[To do]: Each line of the records below that holds "black" should be returned.

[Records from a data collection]

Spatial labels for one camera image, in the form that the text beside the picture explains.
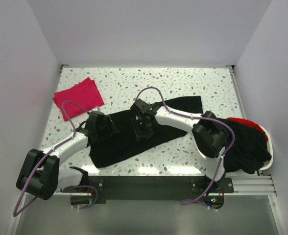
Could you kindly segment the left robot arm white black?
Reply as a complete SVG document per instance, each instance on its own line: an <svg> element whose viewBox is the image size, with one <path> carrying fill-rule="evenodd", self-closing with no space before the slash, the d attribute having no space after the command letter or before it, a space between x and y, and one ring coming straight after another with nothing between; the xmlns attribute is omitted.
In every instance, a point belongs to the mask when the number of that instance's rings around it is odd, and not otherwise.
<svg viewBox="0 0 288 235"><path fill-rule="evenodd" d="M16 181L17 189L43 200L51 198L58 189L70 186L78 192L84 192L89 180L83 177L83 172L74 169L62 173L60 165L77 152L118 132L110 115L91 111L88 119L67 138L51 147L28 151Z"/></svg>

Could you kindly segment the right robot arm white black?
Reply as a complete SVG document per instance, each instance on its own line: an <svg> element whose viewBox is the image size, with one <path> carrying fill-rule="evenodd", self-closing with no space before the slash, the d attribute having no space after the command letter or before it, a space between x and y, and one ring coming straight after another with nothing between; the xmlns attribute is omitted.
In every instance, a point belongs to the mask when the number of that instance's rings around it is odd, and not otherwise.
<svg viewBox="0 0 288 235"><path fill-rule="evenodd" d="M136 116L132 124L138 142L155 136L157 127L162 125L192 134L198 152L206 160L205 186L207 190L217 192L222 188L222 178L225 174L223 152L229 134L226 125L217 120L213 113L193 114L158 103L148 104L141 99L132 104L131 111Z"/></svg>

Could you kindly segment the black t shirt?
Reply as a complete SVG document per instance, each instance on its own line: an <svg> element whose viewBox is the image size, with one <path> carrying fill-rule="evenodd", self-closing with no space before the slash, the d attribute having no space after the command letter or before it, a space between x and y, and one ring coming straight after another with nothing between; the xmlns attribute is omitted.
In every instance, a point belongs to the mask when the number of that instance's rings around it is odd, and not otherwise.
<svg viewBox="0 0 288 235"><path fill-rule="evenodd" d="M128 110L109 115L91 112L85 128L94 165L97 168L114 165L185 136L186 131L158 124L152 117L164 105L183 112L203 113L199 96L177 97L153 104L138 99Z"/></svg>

==

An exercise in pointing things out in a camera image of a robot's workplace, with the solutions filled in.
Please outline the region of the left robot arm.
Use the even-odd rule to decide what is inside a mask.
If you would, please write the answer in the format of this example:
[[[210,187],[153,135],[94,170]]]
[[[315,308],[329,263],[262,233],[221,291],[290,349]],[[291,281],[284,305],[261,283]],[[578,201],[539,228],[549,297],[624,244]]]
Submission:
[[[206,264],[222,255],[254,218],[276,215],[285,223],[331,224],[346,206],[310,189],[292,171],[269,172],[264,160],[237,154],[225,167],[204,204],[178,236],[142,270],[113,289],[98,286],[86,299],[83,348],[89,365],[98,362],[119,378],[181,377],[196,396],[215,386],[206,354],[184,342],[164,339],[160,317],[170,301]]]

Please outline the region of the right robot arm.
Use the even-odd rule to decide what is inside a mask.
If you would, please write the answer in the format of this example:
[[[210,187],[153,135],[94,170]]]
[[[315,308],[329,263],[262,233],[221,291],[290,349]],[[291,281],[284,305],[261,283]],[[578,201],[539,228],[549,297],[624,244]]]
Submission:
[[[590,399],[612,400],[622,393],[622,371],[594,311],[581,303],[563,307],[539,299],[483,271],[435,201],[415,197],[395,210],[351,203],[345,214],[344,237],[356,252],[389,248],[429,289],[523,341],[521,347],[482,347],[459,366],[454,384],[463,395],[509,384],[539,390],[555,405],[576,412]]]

[Task solution]:
Could you kindly segment the left robot arm white black?
Could you kindly segment the right robot arm white black?
Could you kindly segment the black t shirt?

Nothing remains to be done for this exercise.